# [How to complete this task]
For this exercise, reproduce the records exactly as they stand and do not carry any images over.

── Record set ──

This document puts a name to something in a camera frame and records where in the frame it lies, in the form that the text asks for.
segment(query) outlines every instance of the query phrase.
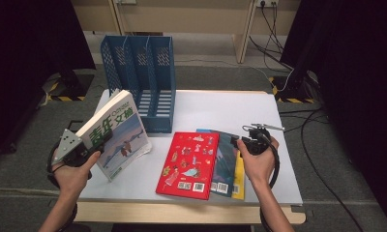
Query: black curtain
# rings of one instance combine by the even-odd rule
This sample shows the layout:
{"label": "black curtain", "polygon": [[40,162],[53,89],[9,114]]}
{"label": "black curtain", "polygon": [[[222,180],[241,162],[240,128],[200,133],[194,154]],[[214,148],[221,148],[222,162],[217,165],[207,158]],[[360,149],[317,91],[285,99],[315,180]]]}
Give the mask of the black curtain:
{"label": "black curtain", "polygon": [[[326,3],[301,1],[283,61],[293,67],[300,61]],[[309,54],[308,69],[317,74],[341,142],[387,216],[387,1],[343,0],[334,15],[321,30],[325,40]]]}
{"label": "black curtain", "polygon": [[0,0],[0,150],[15,140],[55,73],[95,65],[70,0]]}

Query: children's book
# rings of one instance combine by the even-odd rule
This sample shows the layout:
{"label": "children's book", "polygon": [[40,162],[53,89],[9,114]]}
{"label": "children's book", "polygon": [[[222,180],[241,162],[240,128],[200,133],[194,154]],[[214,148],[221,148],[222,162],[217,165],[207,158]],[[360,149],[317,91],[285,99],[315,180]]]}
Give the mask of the children's book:
{"label": "children's book", "polygon": [[196,131],[215,132],[220,135],[214,175],[212,177],[211,192],[231,197],[234,190],[233,181],[235,179],[236,155],[238,149],[230,143],[230,140],[231,137],[239,138],[239,136],[218,130],[197,129]]}
{"label": "children's book", "polygon": [[218,133],[175,132],[156,193],[209,199],[218,142]]}
{"label": "children's book", "polygon": [[104,144],[104,152],[97,165],[109,181],[137,157],[152,149],[133,95],[126,90],[114,92],[76,135],[87,148]]}
{"label": "children's book", "polygon": [[245,200],[245,167],[241,152],[236,155],[235,179],[233,181],[232,198]]}

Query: forearm
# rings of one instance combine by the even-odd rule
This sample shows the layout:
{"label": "forearm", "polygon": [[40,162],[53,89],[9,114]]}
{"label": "forearm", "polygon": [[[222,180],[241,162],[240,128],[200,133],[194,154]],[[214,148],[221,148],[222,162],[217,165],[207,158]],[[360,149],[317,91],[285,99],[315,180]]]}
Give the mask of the forearm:
{"label": "forearm", "polygon": [[77,199],[77,194],[61,193],[39,232],[58,231],[61,229],[72,215]]}
{"label": "forearm", "polygon": [[262,214],[273,231],[294,231],[269,184],[253,184]]}

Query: caution tape
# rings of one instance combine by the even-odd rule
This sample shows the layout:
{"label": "caution tape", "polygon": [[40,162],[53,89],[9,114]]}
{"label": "caution tape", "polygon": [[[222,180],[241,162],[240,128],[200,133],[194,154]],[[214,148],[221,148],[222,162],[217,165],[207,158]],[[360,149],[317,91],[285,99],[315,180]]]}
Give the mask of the caution tape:
{"label": "caution tape", "polygon": [[48,96],[49,101],[72,102],[84,101],[85,97]]}
{"label": "caution tape", "polygon": [[272,84],[272,93],[275,96],[277,102],[290,102],[290,103],[313,103],[313,99],[306,98],[282,98],[281,91],[278,90],[277,86],[273,84],[274,77],[270,77],[269,81]]}

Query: yellow book
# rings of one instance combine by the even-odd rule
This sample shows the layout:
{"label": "yellow book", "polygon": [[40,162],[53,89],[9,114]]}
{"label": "yellow book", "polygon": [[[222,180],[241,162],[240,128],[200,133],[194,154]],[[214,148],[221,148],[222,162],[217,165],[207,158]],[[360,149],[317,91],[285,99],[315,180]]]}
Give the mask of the yellow book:
{"label": "yellow book", "polygon": [[241,153],[236,155],[235,179],[233,181],[232,198],[245,200],[245,167]]}

───

# [Task answer]
This document puts a name to something in a camera frame and records where in the frame it lies, in the form that the text asks for.
segment(query) outlines every instance of the query phrase.
Query: black curtain
# rings of one instance combine by the even-odd rule
This sample shows the layout:
{"label": "black curtain", "polygon": [[40,162],[53,89],[9,114]]}
{"label": "black curtain", "polygon": [[[222,180],[241,162],[240,128],[200,133],[194,154]],[[214,148],[221,148],[222,162],[217,165],[207,158]],[[360,149],[317,91],[285,99],[315,180]]]}
Give the mask of the black curtain:
{"label": "black curtain", "polygon": [[[326,3],[301,1],[283,61],[293,67],[300,61]],[[309,54],[308,69],[317,74],[341,142],[387,216],[387,1],[343,0],[334,15],[321,30],[325,40]]]}
{"label": "black curtain", "polygon": [[0,0],[0,150],[15,140],[55,73],[95,65],[70,0]]}

Query: children's book
# rings of one instance combine by the even-odd rule
This sample shows the layout:
{"label": "children's book", "polygon": [[40,162],[53,89],[9,114]]}
{"label": "children's book", "polygon": [[[222,180],[241,162],[240,128],[200,133],[194,154]],[[214,148],[221,148],[222,162],[217,165],[207,158]],[[360,149],[317,91],[285,99],[315,180]]]}
Give the mask of the children's book:
{"label": "children's book", "polygon": [[196,131],[215,132],[220,135],[214,175],[212,177],[211,192],[231,197],[234,190],[233,181],[235,179],[236,155],[238,149],[230,143],[230,140],[231,137],[239,138],[239,136],[218,130],[197,129]]}
{"label": "children's book", "polygon": [[218,133],[175,132],[156,193],[209,199],[218,142]]}
{"label": "children's book", "polygon": [[104,144],[104,152],[97,165],[109,181],[137,157],[152,149],[133,95],[126,90],[114,92],[76,135],[87,148]]}
{"label": "children's book", "polygon": [[245,200],[245,167],[241,152],[236,155],[235,179],[233,181],[232,198]]}

Query: forearm
# rings of one instance combine by the even-odd rule
This sample shows the layout:
{"label": "forearm", "polygon": [[40,162],[53,89],[9,114]]}
{"label": "forearm", "polygon": [[[222,180],[241,162],[240,128],[200,133],[194,154]],[[214,148],[221,148],[222,162],[217,165],[207,158]],[[360,149],[317,91],[285,99],[315,180]]]}
Give the mask of the forearm:
{"label": "forearm", "polygon": [[77,199],[77,194],[61,193],[39,232],[58,231],[61,229],[72,215]]}
{"label": "forearm", "polygon": [[262,214],[273,231],[294,231],[269,184],[253,184]]}

Query: caution tape
# rings of one instance combine by the even-odd rule
This sample shows the layout:
{"label": "caution tape", "polygon": [[40,162],[53,89],[9,114]]}
{"label": "caution tape", "polygon": [[[222,180],[241,162],[240,128],[200,133],[194,154]],[[214,148],[221,148],[222,162],[217,165],[207,158]],[[360,149],[317,91],[285,99],[315,180]]]}
Give the mask of the caution tape:
{"label": "caution tape", "polygon": [[48,96],[49,101],[72,102],[84,101],[85,97]]}
{"label": "caution tape", "polygon": [[272,84],[272,93],[275,96],[277,102],[290,102],[290,103],[313,103],[313,99],[306,98],[282,98],[281,91],[278,90],[277,86],[273,84],[274,77],[270,77],[269,81]]}

Query: yellow book
# rings of one instance combine by the even-odd rule
This sample shows the layout:
{"label": "yellow book", "polygon": [[40,162],[53,89],[9,114]]}
{"label": "yellow book", "polygon": [[[222,180],[241,162],[240,128],[200,133],[194,154]],[[214,148],[221,148],[222,162],[217,165],[207,158]],[[360,149],[317,91],[285,99],[315,180]]]}
Give the mask of the yellow book:
{"label": "yellow book", "polygon": [[241,153],[236,155],[235,179],[233,181],[232,198],[245,200],[245,167]]}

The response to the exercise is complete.